Line 15, column (a) – Assignor name. Enter the name of the corporation that assigned the credit.

Line 15, column (b) – Assignor corporation number, FEIN, or CA SOS number. Enter the California corporation number, FEIN, or CA SOS number of the corporation that assigned the credit.

Line 15, column (c) – Credit certificate number. Enter the credit certificate number from the qualified taxpayer’s (assignor’s) tax credit certificate issued by the CFC.

Line 15, column (d) – Credit received. Enter the amount of the credit received from the assignor.

Part IV – Credit Assigned to Affiliated Corporations Pursuant to R&TC Section 23685 or Section 23695.

Line 18 – Tax. Enter the amount from Form 100, California Corporation Franchise or Income Tax Return, or Form 100W, California Corporation Franchise or Income Tax Return — Water’s-Edge Filers, line 23.

Line 19 – Excess credit available for assigning to affiliated corporations. Subtract line 18 from line 17. If the result is:

  • ‘0’ or less, enter ‘0’. Do not complete the Credit Assigned to Affiliated Corporations table. You do not have available credit to assign.
  • More than zero, this is the maximum amount of credit that may be assigned to affiliated corporations.

Complete the Credit Assigned to Affiliated Corporations table if you have a balance on line 19 and will assign credits to affiliated corporations pursuant to R&TC Section 23685 or Section 23695.

Line 20, column (e) – Excess credit available for assignment. Enter the amount of excess credit, if any, from line 19.

Line 21, column (a) – Assignee name. Enter the name of the corporation that is receiving a credit assignment from the assignor.

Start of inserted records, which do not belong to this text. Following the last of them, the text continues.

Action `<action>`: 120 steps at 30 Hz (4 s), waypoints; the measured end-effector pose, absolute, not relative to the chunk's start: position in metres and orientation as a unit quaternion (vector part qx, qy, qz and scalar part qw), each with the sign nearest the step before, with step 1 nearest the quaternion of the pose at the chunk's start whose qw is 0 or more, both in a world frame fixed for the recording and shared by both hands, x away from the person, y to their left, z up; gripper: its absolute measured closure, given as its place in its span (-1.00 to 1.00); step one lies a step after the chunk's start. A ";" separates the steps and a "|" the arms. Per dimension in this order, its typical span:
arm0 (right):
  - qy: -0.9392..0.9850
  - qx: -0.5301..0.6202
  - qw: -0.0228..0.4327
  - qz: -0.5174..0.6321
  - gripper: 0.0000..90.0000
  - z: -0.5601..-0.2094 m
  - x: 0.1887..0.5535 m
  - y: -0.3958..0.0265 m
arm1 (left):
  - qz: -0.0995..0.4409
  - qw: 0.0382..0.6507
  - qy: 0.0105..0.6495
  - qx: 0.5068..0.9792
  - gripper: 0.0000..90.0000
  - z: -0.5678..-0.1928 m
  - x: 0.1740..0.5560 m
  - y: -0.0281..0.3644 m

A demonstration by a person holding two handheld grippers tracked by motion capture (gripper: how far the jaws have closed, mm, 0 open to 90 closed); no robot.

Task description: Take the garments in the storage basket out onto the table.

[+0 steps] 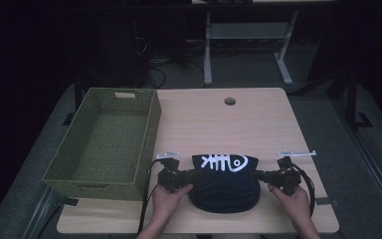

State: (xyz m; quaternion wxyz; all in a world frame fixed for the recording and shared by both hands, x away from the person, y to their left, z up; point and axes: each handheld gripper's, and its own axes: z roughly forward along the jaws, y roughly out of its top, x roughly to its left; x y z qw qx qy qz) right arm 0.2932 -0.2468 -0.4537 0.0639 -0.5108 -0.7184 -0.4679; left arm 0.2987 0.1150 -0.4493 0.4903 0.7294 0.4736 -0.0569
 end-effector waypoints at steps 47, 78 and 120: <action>-0.724 -0.440 0.066 -0.528 0.76 -0.343 0.339 -0.164 | -0.015 0.529 0.465 0.710 0.66 -0.339 0.322 0.213; -0.730 -0.414 0.081 -0.538 0.76 -0.305 0.366 -0.097 | -0.012 0.537 0.476 0.696 0.65 -0.305 0.335 0.284; -0.748 -0.391 0.118 -0.523 0.75 -0.309 0.409 0.034 | 0.023 0.510 0.540 0.669 0.66 -0.313 0.345 0.403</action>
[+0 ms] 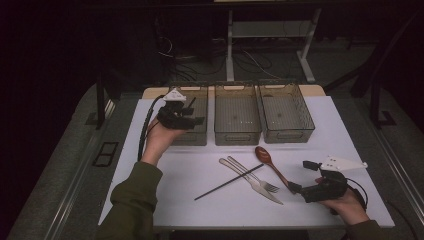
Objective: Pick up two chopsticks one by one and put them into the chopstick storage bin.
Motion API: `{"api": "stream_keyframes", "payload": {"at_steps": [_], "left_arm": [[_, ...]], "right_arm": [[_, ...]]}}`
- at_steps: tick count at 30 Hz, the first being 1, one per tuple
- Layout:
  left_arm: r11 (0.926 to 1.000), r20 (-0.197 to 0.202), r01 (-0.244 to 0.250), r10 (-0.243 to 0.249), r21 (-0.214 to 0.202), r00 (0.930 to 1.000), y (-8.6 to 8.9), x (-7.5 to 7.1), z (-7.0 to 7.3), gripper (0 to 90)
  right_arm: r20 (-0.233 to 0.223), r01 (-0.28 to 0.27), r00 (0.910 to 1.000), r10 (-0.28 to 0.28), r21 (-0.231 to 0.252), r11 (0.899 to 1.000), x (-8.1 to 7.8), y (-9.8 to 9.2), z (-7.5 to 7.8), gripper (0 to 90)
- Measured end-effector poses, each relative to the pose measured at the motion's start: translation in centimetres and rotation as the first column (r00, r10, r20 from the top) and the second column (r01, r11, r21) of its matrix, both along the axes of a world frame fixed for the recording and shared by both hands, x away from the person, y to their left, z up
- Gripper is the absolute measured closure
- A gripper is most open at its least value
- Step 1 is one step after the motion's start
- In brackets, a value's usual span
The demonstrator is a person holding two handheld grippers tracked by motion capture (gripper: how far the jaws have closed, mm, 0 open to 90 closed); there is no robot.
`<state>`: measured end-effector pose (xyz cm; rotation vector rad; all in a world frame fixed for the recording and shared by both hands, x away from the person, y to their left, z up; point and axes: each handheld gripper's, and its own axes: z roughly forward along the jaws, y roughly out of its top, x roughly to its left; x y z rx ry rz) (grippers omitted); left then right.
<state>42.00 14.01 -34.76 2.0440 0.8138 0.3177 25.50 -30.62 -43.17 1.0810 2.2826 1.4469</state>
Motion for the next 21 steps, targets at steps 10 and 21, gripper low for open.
{"api": "stream_keyframes", "payload": {"at_steps": [10, 21], "left_arm": [[0.9982, 0.000, 0.050, -0.050, -0.031, 0.9987, -0.9, -2.9, -1.1, 32.4], [0.9927, 0.020, 0.091, -0.090, -0.078, 0.9958, -2.3, -5.7, -2.5, 31.8]], "right_arm": [[-0.002, -0.002, 1.0000, 0.002, -0.002, 1.000, 0.0, 0.0, 0.0, 0.0], [-0.003, 0.006, 1.0000, -0.006, 0.003, 1.000, 0.0, -0.2, -0.1, 0.0]]}}
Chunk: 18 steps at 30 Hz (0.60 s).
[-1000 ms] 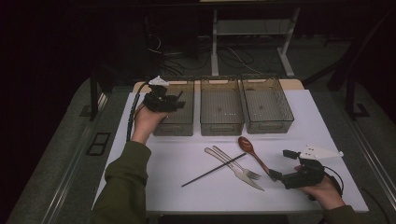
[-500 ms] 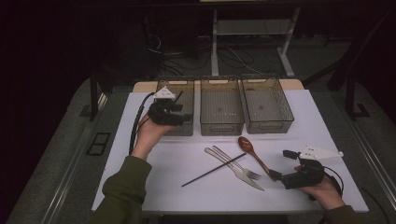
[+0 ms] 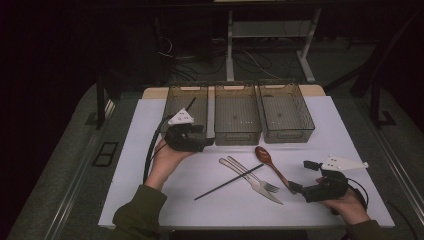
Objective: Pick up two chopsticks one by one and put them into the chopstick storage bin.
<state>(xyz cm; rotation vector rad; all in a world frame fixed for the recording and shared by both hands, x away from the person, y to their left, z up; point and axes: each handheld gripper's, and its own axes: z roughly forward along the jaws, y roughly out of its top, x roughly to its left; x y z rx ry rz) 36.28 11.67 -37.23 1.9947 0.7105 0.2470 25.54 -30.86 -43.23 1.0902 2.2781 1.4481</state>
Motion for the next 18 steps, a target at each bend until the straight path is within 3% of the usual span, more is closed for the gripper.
{"api": "stream_keyframes", "payload": {"at_steps": [9, 18], "left_arm": [[0.9990, 0.025, 0.038, -0.037, -0.025, 0.9990, -1.2, -2.3, -1.2, 29.7], [0.9961, 0.000, 0.082, -0.082, -0.033, 0.9966, -2.5, -4.5, -2.7, 30.6]], "right_arm": [[-0.002, 0.009, 1.0000, -0.009, 0.002, 1.000, 0.0, -0.1, 0.0, 0.0], [-0.001, 0.009, 1.0000, -0.009, -0.001, 1.000, 0.0, 0.0, 0.0, 0.0]]}}
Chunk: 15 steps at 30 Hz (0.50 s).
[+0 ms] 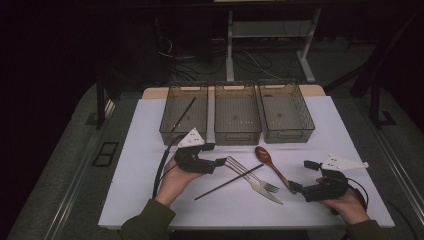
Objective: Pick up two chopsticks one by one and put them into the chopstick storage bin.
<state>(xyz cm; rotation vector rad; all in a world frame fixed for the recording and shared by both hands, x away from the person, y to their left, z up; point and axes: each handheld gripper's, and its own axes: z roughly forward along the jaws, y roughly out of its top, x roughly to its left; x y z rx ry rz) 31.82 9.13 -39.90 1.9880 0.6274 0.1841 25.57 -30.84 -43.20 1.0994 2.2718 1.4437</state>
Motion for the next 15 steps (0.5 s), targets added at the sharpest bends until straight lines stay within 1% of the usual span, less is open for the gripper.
{"api": "stream_keyframes", "payload": {"at_steps": [2, 3, 4, 6, 9, 10, 12, 13, 14, 15], "left_arm": [[0.9999, -0.005, 0.013, -0.013, 0.002, 0.9999, -0.3, -0.4, -0.3, 31.3], [0.9997, -0.003, 0.022, -0.022, 0.014, 0.9997, -0.6, -0.7, -0.5, 31.5], [0.9995, -0.003, 0.026, -0.026, 0.017, 0.9997, -0.6, -0.8, -0.6, 31.8], [0.9993, -0.014, 0.037, -0.036, 0.004, 0.9992, -0.9, -1.2, -0.9, 32.7], [0.9976, -0.016, 0.063, -0.062, 0.029, 0.9979, -1.4, -1.6, -1.5, 35.0], [0.9969, -0.014, 0.070, -0.069, 0.037, 0.9975, -1.5, -1.7, -1.6, 36.4], [0.9962, -0.021, 0.081, -0.080, 0.034, 0.9966, -1.8, -1.8, -2.1, 41.7], [0.9955, -0.021, 0.084, -0.083, 0.045, 0.9964, -1.9, -1.8, -2.3, 42.9], [0.9951, -0.023, 0.086, -0.085, 0.047, 0.9961, -2.1, -1.8, -2.5, 44.4], [0.9952, -0.028, 0.087, -0.086, 0.045, 0.9960, -2.2, -1.7, -2.6, 48.6]], "right_arm": [[0.001, 0.000, 1.0000, 0.000, 0.001, 1.000, 0.0, 0.0, 0.0, 0.0], [0.000, -0.001, 1.0000, 0.001, 0.003, 1.000, 0.0, 0.0, 0.0, 0.0], [0.000, -0.003, 1.0000, 0.003, 0.001, 1.000, 0.0, -0.1, 0.0, 0.0], [0.001, 0.001, 1.0000, -0.001, 0.006, 1.000, 0.1, -0.1, 0.0, 0.0], [-0.001, 0.002, 1.0000, -0.002, 0.007, 1.000, 0.0, -0.1, 0.0, 0.0], [0.000, 0.001, 1.0000, -0.001, 0.004, 1.000, 0.0, -0.1, 0.0, 0.0], [-0.001, -0.002, 1.0000, 0.002, 0.001, 1.000, 0.0, -0.1, 0.0, 0.0], [-0.001, -0.001, 1.0000, 0.001, 0.002, 1.000, 0.0, -0.1, 0.0, 0.0], [-0.001, 0.000, 1.0000, 0.000, 0.001, 1.000, 0.0, -0.1, 0.0, 0.0], [-0.001, 0.003, 1.0000, -0.003, 0.004, 1.000, 0.0, -0.1, 0.0, 0.0]]}}
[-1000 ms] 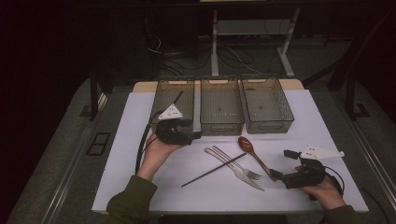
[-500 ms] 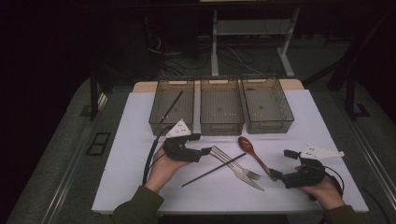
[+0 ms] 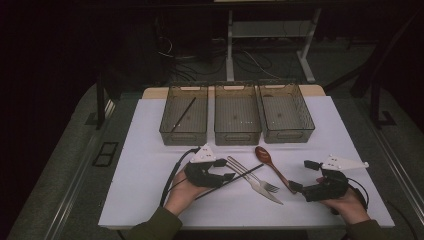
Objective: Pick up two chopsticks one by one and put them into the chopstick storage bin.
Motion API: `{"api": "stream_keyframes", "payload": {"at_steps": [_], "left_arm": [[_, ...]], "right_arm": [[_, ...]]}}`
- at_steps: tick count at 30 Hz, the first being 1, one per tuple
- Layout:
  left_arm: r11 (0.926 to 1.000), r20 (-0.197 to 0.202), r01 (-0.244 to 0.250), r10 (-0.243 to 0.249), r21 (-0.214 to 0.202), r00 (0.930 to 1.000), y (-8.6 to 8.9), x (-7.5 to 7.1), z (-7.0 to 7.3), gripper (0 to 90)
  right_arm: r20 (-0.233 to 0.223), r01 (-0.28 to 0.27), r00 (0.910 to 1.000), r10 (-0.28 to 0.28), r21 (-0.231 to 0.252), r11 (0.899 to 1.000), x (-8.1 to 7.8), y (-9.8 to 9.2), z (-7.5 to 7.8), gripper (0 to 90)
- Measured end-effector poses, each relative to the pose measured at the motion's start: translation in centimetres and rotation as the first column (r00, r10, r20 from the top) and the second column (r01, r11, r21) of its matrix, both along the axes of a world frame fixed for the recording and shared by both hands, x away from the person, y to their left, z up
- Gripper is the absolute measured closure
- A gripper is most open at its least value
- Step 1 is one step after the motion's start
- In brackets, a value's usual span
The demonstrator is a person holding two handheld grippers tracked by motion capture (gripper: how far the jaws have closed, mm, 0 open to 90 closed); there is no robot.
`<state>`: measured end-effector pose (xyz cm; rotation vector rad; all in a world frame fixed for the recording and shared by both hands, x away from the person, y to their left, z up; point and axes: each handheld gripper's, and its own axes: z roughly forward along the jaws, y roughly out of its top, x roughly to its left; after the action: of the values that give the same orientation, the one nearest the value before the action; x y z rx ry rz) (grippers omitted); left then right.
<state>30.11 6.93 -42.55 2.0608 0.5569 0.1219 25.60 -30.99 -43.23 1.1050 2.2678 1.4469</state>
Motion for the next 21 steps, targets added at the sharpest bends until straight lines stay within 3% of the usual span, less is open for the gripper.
{"api": "stream_keyframes", "payload": {"at_steps": [7, 12, 21], "left_arm": [[0.9999, -0.042, -0.006, 0.006, 0.015, 0.9991, -0.7, 0.2, -0.8, 61.6], [0.9985, -0.068, 0.023, -0.020, 0.049, 0.9975, -1.4, 0.3, -1.4, 69.6], [0.9926, -0.086, 0.040, -0.030, 0.114, 0.9959, -2.1, 0.4, -2.2, 75.6]], "right_arm": [[0.000, -0.001, 1.0000, 0.001, -0.001, 1.000, 0.0, 0.0, 0.0, 0.0], [0.001, -0.003, 1.0000, 0.003, -0.002, 1.000, 0.0, 0.0, 0.0, 0.0], [-0.001, -0.003, 1.0000, 0.003, -0.002, 1.000, 0.0, 0.0, 0.0, 0.0]]}}
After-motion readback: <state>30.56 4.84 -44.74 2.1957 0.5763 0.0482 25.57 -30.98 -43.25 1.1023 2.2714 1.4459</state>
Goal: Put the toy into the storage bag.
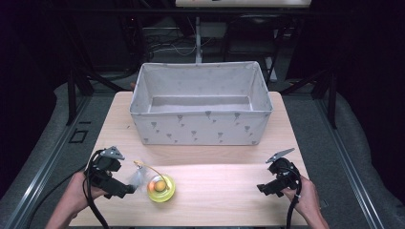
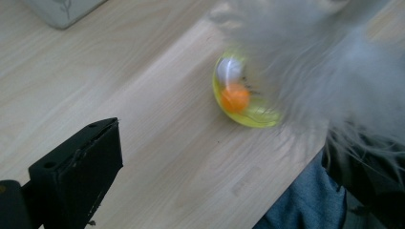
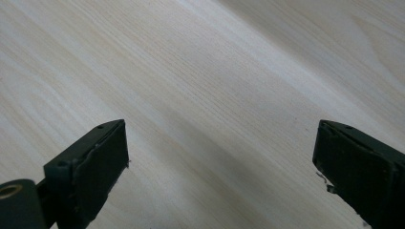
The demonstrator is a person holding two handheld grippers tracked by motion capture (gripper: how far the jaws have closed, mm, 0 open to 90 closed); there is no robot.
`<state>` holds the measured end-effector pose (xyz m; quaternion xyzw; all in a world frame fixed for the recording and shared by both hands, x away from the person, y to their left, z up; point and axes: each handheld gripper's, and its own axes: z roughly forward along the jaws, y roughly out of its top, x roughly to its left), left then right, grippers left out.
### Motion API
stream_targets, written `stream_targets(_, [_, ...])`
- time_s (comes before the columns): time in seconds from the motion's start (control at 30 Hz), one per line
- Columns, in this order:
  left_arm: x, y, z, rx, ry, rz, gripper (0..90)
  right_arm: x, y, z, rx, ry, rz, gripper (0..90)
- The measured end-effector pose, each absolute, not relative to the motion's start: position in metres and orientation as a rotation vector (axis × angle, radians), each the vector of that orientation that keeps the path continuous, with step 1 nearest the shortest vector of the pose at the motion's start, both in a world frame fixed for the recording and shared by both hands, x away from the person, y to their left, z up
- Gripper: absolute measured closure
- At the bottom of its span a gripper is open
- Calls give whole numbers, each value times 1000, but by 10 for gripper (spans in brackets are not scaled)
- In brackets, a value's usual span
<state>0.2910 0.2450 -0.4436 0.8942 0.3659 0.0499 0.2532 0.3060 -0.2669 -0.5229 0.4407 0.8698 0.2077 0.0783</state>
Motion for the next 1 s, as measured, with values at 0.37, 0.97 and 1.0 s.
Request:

Line 21, column (b) – Assignee California corporation number, FEIN, or CA SOS number. Enter the California corporation number, FEIN, or CA SOS number of the corporation that is receiving the credit assignment. If the corporation has applied for but not yet received the California corporation number or FEIN, enter “Applied For” in column (b). If the corporation is a non-U.S. foreign corporation, enter “Foreign” in column (b).

Line 21, column (c) – Credit certificate number. Enter the credit certificate number from the CFC Tax Credit Certificate.

Line 21, column (d) – Amount of credit assigned. Enter the amount of credit that is being assigned to an assignee.

Line 21, column (e) – Excess credit available for assignment. Subtract the amount in column (d) from the amount in previous line column (e).

Part V – Credit Claimed

Complete this table if you claimed an amount on line 13a. Do not include assigned credits claimed on form FTB 3544, Part B.

Line 23, column (a) – Year certificate issued. Enter the year the CFC issued the certificate.

Line 23, column (b) – Certificate number. Enter the number on the certificate issued by the CFC.

Line 23, column (c) – Credit amount available for use. Enter the amount available for use in the current year. Do not include any amount previously claimed, assigned, sold, or applied against sales and use tax.

Line 23, column (d) – Credit claimed. Enter the amount claimed in the current year for each certificate listed. Do not include amounts claimed on form FTB 3544, Part B.

Note: If the credit was generated by a pass-through entity, the entity must provide the year the credit was generated, the certificate number, and the amount that was passed through to the shareholder, partner, or member.

Line 23, column (e) – Credit carryover. Subtract column (d) from column (c).